→ Task item:
Search the entries below for "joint". Report each line where it occurs.

Data items
★ ★ ★ ★
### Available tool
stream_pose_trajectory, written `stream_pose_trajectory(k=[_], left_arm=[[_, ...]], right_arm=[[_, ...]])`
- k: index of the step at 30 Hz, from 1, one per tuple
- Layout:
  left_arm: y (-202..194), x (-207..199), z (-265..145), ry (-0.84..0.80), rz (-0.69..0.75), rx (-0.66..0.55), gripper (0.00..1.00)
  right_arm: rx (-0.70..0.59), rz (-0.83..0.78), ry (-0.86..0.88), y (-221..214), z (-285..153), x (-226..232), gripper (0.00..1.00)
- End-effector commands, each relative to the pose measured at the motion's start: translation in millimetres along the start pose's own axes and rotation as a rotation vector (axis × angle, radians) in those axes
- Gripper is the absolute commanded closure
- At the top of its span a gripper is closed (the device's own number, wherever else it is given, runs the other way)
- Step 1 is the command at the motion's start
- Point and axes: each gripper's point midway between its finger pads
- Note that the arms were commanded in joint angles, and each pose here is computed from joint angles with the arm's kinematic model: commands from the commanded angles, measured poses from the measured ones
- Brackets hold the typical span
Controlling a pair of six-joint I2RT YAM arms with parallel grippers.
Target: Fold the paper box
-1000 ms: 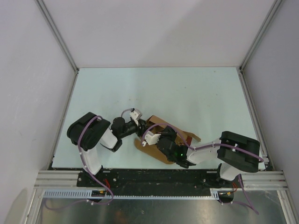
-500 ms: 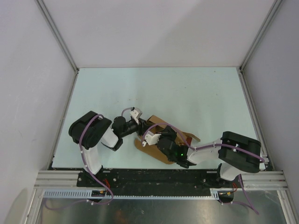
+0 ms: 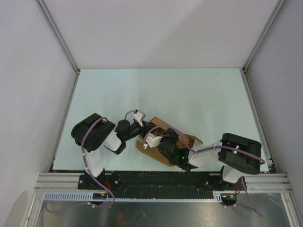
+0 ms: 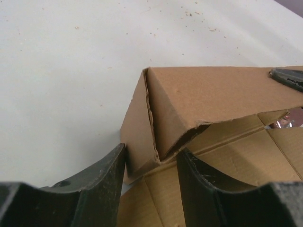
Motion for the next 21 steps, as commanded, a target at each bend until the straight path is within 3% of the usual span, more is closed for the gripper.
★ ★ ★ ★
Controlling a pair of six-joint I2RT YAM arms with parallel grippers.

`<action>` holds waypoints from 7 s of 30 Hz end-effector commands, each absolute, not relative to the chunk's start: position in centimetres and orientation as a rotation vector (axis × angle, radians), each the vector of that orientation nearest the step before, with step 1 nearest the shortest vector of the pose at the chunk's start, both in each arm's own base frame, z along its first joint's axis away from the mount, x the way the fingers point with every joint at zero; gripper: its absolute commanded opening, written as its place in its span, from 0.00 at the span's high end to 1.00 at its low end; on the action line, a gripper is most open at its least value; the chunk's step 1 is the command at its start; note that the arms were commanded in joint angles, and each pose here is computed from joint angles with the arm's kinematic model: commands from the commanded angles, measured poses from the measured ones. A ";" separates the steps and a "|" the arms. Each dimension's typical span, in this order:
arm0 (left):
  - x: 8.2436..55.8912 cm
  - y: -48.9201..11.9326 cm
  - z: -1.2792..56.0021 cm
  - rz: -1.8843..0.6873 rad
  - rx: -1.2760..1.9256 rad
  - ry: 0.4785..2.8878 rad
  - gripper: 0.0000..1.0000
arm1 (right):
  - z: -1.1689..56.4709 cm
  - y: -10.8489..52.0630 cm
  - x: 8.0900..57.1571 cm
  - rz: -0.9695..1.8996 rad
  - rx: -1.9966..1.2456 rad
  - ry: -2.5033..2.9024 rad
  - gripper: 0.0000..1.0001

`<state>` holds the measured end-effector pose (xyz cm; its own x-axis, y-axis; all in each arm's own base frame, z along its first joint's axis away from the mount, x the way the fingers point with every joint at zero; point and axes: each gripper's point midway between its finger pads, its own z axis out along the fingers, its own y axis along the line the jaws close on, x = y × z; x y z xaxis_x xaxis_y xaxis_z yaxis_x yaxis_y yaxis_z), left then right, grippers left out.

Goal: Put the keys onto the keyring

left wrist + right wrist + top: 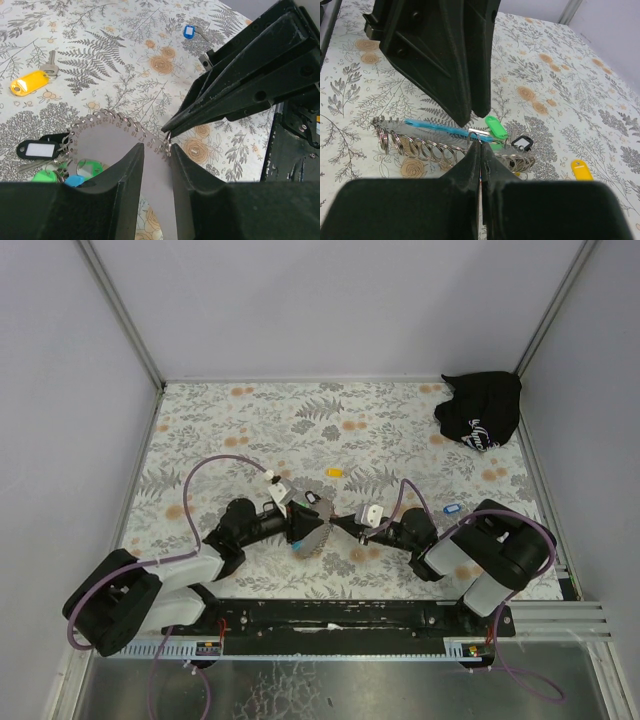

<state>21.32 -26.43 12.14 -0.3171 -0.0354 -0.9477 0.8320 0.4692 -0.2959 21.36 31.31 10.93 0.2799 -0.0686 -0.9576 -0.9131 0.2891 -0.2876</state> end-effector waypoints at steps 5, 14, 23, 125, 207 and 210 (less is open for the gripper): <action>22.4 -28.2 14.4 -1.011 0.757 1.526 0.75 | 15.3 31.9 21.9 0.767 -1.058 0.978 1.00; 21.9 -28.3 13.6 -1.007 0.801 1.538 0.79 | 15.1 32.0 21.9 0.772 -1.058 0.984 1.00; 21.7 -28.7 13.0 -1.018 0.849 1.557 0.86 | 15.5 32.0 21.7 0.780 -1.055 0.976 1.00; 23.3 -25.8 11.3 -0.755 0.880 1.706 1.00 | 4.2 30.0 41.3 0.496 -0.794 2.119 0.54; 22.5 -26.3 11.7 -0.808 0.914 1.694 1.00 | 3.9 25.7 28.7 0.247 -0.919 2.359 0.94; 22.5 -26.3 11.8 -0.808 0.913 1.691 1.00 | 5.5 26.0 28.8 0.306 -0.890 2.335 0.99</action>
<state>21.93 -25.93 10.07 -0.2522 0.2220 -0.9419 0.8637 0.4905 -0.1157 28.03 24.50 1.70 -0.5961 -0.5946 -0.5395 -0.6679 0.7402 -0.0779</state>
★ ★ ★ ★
→ Response area:
- Note that the arms were commanded in joint angles, and each pose here is computed from joint angles with the arm's kinematic model: commands from the commanded angles, measured poses from the measured ones
Controlling a pair of six-joint I2RT YAM arms with parallel grippers.
Controlling a pair of six-joint I2RT YAM arms with parallel grippers.
`<action>` holds waypoints from 7 s of 30 Hz end-effector commands, each absolute, not relative to the chunk's start: position in centimetres and orientation as a rotation vector (axis × angle, radians), each the vector of that orientation nearest the step before, with step 1 nearest the shortest vector of the pose at the chunk's start, both in each arm's own base frame, z along its first joint's axis away from the mount, x the way the fingers point with every joint at zero; gripper: its absolute commanded opening, written as its place in its span, from 0.00 at the span's high end to 1.00 at its low end; on the action line, a gripper is most open at its least value; the chunk's step 1 is the command at its start; note that the arms were commanded in joint angles, and each pose here is computed from joint angles with the arm's kinematic model: commands from the commanded angles, measured poses from the measured ones. A ";" separates the steps and a "|" the arms. Each dimension's typical span, in this order:
`<state>` holds the measured end-effector pose (xyz cm; its own x-axis, y-axis; all in each arm's own base frame, z along its first joint's axis away from the mount, x the way the fingers point with every joint at zero; point and axes: each gripper's point midway between its finger pads, its own z axis out along the fingers, its own y axis along the line the jaws close on, x = y × z; x y z xaxis_x xaxis_y xaxis_z yaxis_x yaxis_y yaxis_z), left then right, grippers left out.

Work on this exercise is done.